Jeremy balbuceó sonidos atropellados, ininteligibles. La única palabra que alcanzó a pronunciar con cierto sentido fue: «Pero…».
—¿Qué debería costarle, doctor? —El estudiante 5 sabía que Jeremy no respondería. Había pensado mucho en lo que diría. La pregunta final tenía un objetivo concreto: mantendría al psiquiatra en su sitio, confundido, vacilante.
—Lleva una bonita camisa azul, doctor.
—¿Qué? —preguntó Jeremy, confundido.
«Menuda palabra tonta para ser la última que pronuncia», pensó el estudiante 5. Dejó caer el móvil al suelo, a sus pies, colocó bien la mano izquierda en el rifle. Inspiró una vez, contuvo el aliento y apretó suavemente el gatillo.
Un retroceso familiar.
Una neblina roja.
La idea que le vino inmediatamente a la cabeza fue: «Después de tantos años, por fin soy libre».
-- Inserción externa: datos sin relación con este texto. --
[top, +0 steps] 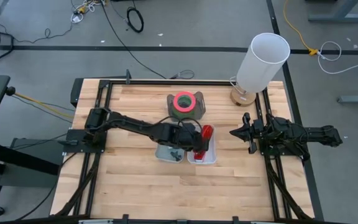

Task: Pick and place Stapler, Stapler remover, tape
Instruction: Put the red stapler in the white bin

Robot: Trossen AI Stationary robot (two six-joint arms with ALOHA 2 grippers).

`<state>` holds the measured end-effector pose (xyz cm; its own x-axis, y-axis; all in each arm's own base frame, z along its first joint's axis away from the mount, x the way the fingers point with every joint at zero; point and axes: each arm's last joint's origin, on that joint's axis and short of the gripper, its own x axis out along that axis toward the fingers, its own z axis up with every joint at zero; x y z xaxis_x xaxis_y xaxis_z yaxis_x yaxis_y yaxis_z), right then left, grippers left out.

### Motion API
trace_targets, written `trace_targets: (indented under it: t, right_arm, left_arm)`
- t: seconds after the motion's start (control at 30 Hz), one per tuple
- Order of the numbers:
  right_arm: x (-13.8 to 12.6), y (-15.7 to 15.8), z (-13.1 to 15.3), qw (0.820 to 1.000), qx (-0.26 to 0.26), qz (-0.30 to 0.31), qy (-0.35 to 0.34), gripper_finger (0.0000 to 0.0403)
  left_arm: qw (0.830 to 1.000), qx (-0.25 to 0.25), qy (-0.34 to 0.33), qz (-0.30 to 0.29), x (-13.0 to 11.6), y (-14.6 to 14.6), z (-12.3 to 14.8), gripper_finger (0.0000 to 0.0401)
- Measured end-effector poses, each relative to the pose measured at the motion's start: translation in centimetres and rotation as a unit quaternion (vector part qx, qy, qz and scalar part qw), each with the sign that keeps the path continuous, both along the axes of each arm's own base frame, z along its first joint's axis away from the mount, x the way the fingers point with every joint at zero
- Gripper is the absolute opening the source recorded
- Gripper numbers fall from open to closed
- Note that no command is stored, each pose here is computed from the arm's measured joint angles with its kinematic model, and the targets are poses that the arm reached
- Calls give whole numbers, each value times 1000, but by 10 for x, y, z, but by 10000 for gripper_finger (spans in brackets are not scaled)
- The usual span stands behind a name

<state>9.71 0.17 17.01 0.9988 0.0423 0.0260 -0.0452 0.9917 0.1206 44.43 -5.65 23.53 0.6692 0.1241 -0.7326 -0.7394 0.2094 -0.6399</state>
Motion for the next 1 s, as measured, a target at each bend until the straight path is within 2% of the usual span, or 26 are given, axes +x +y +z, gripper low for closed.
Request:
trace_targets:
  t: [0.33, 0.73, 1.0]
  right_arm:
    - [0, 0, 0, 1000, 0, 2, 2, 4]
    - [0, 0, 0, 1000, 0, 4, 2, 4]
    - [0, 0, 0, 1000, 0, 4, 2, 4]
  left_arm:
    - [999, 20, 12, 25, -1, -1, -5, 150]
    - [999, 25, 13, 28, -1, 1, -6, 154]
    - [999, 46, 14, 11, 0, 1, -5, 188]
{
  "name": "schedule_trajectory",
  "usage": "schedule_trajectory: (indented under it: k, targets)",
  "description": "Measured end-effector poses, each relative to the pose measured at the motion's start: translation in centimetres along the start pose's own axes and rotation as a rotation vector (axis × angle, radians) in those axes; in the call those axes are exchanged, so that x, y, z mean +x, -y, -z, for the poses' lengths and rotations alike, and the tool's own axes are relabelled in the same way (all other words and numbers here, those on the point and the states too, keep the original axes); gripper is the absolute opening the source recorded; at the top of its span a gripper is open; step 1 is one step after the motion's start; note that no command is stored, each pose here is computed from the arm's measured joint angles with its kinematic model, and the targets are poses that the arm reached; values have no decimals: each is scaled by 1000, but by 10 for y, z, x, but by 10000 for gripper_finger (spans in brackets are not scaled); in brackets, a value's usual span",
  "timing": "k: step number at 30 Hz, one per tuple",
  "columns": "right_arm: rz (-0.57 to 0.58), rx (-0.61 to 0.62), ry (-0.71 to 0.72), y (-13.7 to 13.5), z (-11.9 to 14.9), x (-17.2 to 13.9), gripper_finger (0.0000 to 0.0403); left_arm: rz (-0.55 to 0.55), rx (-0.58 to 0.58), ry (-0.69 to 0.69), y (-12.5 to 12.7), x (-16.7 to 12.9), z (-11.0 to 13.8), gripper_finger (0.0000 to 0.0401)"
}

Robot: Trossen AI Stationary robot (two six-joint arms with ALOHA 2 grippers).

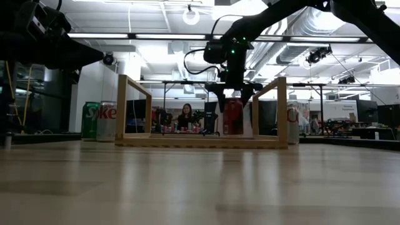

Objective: Place canned beverage on shelf
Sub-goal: Put the top red soda can on the shelf

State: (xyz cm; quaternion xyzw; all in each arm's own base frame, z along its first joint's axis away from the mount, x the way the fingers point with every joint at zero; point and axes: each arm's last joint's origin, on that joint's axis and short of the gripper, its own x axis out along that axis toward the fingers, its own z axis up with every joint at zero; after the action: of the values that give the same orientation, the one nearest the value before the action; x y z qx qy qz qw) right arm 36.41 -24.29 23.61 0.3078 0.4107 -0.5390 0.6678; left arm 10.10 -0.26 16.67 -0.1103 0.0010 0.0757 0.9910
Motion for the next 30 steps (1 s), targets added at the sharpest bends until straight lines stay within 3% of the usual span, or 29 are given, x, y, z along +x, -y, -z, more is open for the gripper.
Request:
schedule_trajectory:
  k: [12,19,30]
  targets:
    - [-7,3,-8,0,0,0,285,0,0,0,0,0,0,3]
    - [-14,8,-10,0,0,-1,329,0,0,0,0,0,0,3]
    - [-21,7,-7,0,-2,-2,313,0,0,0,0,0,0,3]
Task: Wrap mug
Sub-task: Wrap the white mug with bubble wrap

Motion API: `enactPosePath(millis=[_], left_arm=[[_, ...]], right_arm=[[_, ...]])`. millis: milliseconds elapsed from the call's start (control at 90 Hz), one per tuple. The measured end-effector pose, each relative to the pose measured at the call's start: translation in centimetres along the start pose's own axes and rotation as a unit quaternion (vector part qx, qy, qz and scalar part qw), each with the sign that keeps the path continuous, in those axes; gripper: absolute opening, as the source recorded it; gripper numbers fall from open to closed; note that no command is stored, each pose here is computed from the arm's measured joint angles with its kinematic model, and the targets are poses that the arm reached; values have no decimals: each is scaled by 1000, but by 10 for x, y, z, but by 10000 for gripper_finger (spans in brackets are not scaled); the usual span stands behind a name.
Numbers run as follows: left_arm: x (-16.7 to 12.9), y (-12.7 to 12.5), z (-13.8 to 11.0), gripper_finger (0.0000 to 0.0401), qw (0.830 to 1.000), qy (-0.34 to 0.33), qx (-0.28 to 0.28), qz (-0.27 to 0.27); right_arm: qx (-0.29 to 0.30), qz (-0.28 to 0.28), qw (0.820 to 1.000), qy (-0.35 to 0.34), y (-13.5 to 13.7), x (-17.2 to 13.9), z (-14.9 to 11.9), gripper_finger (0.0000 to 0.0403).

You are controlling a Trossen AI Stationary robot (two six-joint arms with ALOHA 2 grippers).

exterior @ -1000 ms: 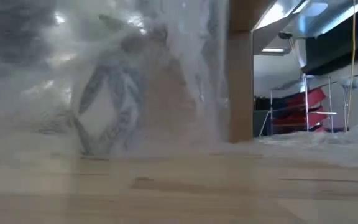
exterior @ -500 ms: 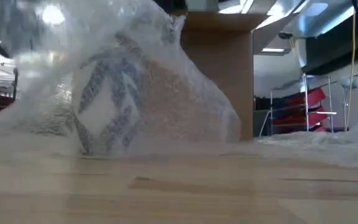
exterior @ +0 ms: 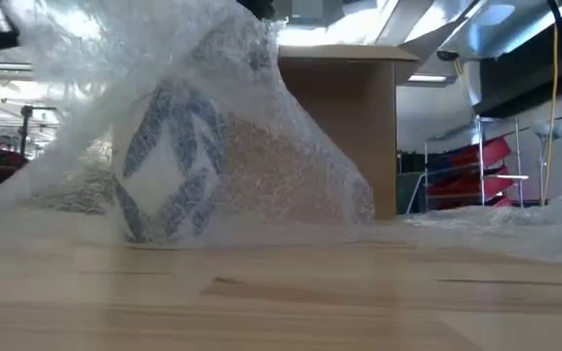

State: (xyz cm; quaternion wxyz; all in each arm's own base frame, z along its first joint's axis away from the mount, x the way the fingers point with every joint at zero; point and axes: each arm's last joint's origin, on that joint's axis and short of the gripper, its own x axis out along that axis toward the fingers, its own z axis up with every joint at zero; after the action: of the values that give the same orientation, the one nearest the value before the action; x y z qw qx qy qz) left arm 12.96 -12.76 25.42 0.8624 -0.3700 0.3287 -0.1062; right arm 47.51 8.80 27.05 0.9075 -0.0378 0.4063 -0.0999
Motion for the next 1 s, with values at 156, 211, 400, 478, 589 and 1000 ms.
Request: enactPosePath(millis=[156, 211, 400, 478, 589, 1000], left_arm=[[-6, -11, -13, 140, 999, -50, 9, -7], [-9, -12, -16, 140, 996, -86, 14, 4], [-8, -16, -7, 140, 973, -223, 31, 44], [-4, -18, 1, 140, 968, -240, 52, 45], [2, -20, 7, 140, 962, -250, 93, 52], [57, 7, 14, 140, 950, -193, 179, 166]], right_arm=[[-36, -11, 999, 0, -1, 0, 0, 0], [-37, -23, 999, -1, -2, 0, 0, 0], [-35, -53, 998, -5, -5, 0, 0, 0], [-26, -54, 998, -4, -4, 3, 0, 0], [-27, -58, 998, 1, -3, 6, -2, 0], [-14, -52, 998, 14, 0, 21, -8, 0]])
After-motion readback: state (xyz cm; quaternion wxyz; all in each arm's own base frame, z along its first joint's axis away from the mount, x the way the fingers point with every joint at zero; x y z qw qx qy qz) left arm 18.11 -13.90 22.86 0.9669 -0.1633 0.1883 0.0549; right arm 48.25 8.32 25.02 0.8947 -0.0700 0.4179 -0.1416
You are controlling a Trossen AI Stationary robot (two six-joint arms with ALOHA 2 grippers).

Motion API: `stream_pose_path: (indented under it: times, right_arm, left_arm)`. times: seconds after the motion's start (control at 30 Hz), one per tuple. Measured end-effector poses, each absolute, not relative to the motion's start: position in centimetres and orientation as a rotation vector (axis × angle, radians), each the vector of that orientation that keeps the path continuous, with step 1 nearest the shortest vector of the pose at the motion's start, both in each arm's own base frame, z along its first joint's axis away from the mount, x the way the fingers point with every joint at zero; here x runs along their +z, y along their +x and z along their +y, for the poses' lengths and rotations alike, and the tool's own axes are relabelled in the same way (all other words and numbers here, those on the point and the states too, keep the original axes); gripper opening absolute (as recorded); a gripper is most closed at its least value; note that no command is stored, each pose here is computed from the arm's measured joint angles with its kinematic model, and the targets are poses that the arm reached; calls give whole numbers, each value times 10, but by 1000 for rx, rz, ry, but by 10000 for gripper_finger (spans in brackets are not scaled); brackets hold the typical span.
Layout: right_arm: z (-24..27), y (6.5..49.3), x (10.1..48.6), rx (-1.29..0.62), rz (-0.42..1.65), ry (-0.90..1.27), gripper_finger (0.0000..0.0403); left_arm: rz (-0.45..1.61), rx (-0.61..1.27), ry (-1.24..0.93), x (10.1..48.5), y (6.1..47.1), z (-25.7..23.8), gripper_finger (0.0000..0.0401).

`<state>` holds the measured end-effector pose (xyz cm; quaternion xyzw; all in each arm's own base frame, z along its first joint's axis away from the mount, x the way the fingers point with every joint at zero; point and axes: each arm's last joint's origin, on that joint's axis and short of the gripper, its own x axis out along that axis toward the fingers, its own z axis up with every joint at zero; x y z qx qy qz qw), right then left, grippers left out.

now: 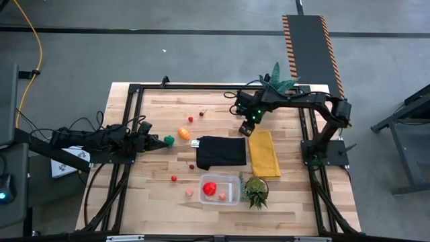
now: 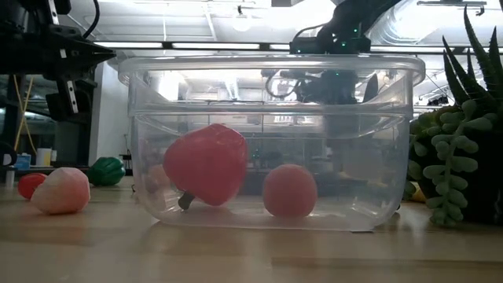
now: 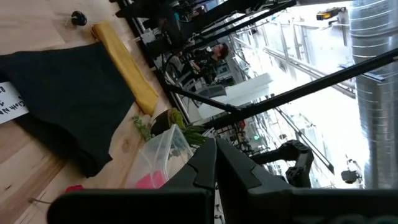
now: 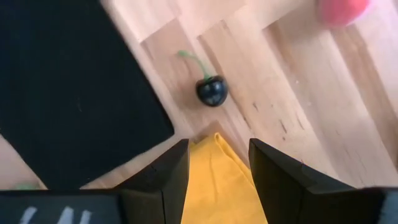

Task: Pick and placing Produce into tupperware
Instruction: Put the black cherry into the transparent bin

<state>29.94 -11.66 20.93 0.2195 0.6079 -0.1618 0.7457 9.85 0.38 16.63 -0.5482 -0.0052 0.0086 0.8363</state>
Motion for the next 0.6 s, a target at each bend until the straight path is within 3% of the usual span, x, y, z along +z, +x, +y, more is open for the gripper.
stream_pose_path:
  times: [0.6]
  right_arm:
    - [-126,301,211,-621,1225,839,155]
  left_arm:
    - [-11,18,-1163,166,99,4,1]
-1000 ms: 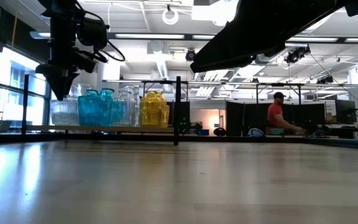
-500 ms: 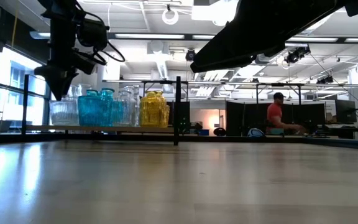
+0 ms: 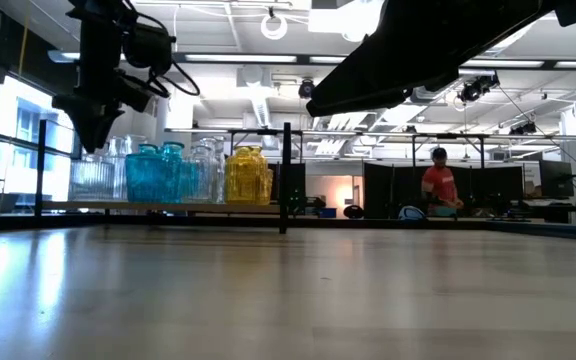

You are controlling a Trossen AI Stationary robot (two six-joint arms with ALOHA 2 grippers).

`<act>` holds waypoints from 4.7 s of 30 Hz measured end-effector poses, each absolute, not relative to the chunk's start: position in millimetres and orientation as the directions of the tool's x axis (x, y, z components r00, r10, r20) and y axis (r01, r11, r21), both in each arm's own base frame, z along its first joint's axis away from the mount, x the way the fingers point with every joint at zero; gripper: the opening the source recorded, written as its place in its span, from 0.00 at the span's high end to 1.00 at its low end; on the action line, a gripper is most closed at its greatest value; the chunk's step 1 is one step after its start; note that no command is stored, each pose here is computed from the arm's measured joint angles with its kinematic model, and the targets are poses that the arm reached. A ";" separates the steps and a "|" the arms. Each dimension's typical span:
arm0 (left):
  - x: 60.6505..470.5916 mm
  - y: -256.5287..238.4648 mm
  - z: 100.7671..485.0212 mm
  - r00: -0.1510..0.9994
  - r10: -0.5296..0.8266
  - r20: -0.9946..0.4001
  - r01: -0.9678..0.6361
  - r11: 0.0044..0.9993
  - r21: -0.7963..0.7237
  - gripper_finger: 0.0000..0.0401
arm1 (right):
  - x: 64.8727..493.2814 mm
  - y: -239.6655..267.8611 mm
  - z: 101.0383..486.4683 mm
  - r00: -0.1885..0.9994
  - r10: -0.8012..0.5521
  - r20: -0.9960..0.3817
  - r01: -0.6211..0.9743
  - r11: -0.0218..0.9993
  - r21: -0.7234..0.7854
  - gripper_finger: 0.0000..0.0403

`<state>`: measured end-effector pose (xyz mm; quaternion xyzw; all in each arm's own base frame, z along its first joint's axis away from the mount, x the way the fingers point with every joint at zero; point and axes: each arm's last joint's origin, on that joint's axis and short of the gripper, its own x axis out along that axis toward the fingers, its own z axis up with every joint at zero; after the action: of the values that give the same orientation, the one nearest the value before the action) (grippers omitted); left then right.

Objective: Sort vases onto shelf
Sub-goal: Put the transparent vase on the shelf aligned with the other transparent vase, then return to Home Position

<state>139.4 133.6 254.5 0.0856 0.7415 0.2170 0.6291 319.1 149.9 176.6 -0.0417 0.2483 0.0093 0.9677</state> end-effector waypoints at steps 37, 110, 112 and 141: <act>131.3 113.7 226.8 -0.317 0.390 -0.865 -0.430 0.753 0.497 0.99 | 319.1 149.9 176.6 0.877 -0.003 -0.481 -0.039 0.996 -0.076 0.66; 124.8 82.7 207.7 0.131 0.772 -0.622 -0.947 0.283 0.151 1.00 | 302.0 156.6 197.6 0.889 -0.091 -0.449 -0.028 0.967 -0.252 1.00; 124.8 82.6 207.6 0.131 0.772 -0.622 -0.947 0.283 0.151 1.00 | 302.0 156.6 197.5 0.888 -0.091 -0.451 -0.029 0.967 -0.252 1.00; 136.9 1.5 245.8 0.668 0.661 -0.343 -0.701 0.713 0.009 1.00 | 283.8 137.0 174.9 0.910 -0.053 -0.412 -0.055 0.968 -0.245 1.00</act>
<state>136.9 1.5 245.8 -0.0618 0.1629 0.3738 0.9110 283.8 137.0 174.9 -0.1265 0.2127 0.0006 0.9689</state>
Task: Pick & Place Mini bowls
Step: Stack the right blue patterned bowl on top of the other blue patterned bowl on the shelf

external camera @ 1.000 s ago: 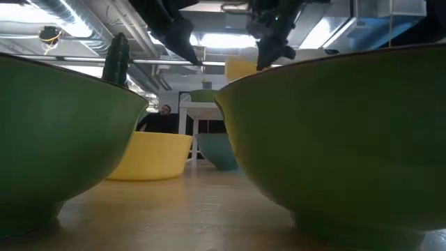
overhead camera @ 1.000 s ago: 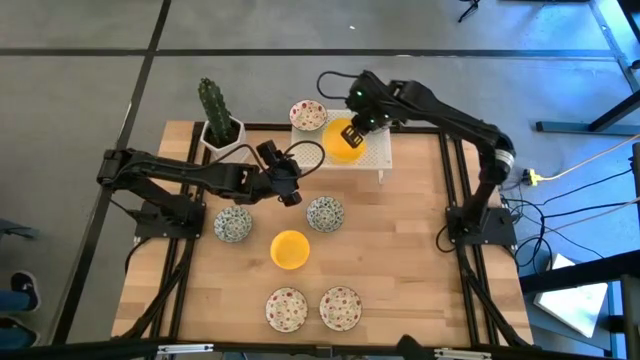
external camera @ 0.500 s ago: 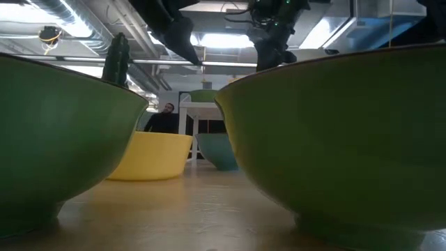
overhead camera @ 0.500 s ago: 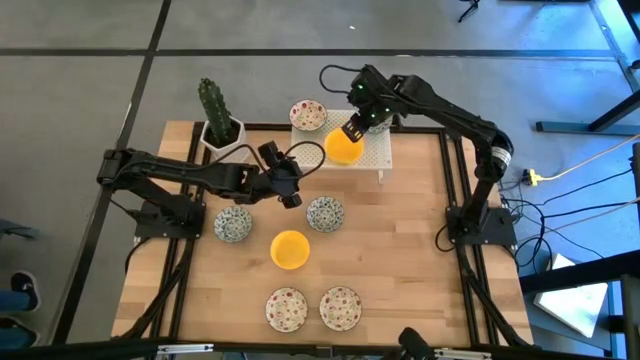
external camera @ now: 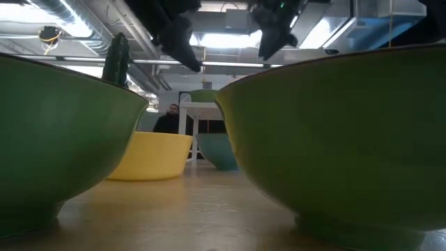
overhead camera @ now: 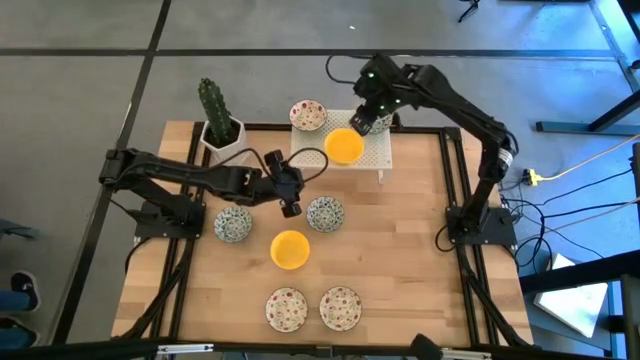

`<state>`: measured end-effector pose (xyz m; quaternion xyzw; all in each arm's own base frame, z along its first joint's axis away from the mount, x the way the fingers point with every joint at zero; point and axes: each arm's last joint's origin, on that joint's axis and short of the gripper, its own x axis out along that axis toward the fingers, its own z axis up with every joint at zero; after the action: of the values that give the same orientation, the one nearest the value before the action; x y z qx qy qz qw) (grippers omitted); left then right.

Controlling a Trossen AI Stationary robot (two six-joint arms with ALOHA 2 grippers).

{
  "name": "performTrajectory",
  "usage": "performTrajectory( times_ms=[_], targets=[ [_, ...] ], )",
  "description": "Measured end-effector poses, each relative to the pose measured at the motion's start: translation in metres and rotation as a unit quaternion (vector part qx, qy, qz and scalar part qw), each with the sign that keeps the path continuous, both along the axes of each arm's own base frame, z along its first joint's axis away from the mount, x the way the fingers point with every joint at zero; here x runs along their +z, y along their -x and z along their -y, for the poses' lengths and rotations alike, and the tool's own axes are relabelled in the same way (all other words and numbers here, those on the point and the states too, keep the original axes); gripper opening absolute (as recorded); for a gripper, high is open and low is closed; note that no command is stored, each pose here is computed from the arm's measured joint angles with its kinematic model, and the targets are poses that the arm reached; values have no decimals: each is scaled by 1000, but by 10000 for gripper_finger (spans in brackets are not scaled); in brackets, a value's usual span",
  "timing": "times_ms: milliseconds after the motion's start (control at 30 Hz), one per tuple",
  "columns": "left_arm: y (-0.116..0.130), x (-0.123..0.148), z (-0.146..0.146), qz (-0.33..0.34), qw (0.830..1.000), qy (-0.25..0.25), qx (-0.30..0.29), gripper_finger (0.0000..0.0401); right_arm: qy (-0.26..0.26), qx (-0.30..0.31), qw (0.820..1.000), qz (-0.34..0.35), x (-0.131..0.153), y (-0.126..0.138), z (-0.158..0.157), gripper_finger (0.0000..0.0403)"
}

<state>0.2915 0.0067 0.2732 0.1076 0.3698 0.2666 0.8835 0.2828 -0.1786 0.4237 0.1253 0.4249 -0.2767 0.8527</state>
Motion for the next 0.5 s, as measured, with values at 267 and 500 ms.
performTrajectory(
  times_ms=[267,500],
  targets=[
    [3,-10,7,-33,996,59,-61,219,-1,50,999,6,-11,12,-50,129],
    [1,-14,20,-47,982,120,-139,219,-19,106,993,50,-50,21,-111,129]
  ],
)
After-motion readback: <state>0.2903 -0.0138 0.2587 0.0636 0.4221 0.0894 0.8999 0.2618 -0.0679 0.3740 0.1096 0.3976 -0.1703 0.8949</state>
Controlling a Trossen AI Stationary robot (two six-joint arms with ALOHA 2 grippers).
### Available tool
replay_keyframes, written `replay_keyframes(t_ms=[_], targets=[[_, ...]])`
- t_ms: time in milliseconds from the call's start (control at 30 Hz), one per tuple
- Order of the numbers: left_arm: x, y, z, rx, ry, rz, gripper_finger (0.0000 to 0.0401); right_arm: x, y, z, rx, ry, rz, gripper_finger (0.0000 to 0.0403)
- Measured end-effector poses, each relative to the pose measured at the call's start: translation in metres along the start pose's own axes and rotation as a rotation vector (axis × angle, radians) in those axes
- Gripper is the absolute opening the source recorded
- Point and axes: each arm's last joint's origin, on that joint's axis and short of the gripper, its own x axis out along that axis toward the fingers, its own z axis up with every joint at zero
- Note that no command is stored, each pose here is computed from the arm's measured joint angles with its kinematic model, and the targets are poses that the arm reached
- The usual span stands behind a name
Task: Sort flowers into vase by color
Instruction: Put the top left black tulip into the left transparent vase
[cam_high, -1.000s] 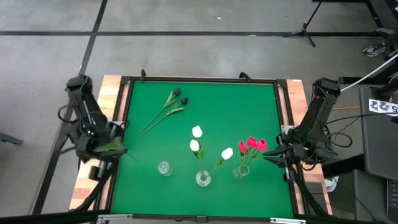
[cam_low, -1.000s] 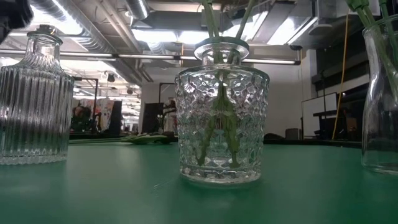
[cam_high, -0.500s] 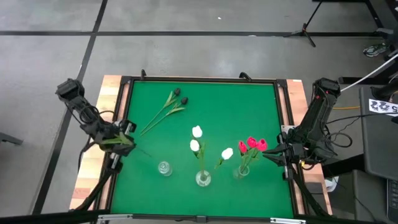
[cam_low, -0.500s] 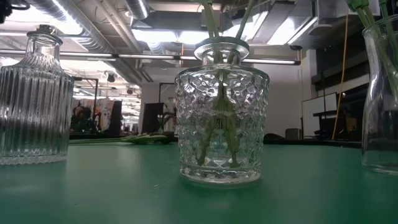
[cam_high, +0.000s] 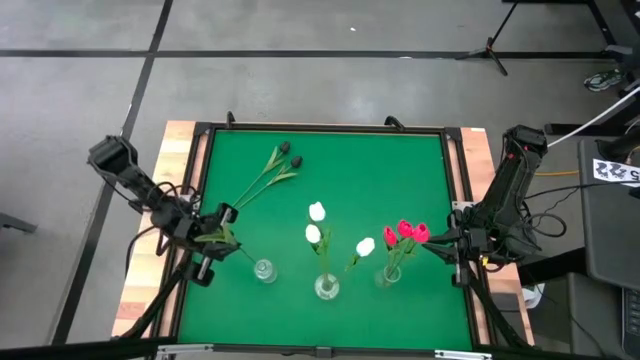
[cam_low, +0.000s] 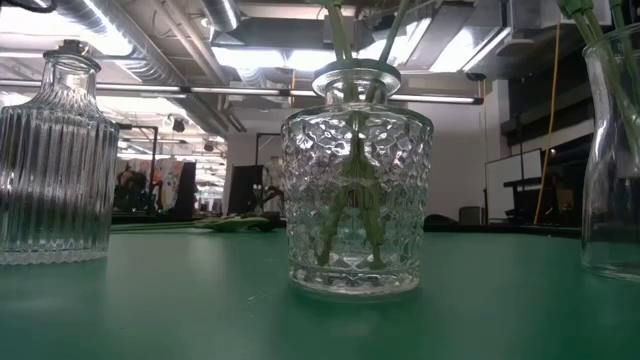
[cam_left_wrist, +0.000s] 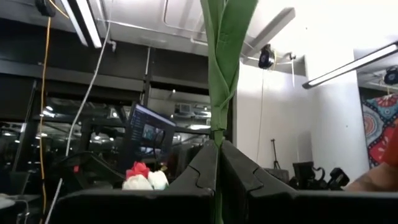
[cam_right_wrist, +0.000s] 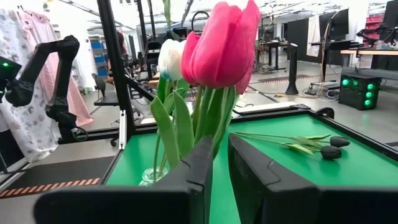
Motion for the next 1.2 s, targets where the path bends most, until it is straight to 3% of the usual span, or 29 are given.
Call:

Lo único que le sorprendió fue el repentino grito desgarrador que siguió al disparo, cuando tendría que haberse producido un profundo silencio empañado únicamente por el eco de la detonación difuminándose. Este ruido inesperado le preocupó, pero conservó la disciplina interna, por lo que recogió el móvil, echó un vistazo rápido en derredor para comprobar que no dejaba ningún rastro de su presencia e inició el camino de vuelta por el bosque cada vez más oscuro. Una convicción acompañó sus primeros pasos: «Se acabó. Se acabó». Los siguientes estuvieron marcados por la letra de una canción de Bob Dylan que susurró con brío: «It’s all over now, baby blue».
Y dos últimas palabras estimularon su paso rápido: «Por fin».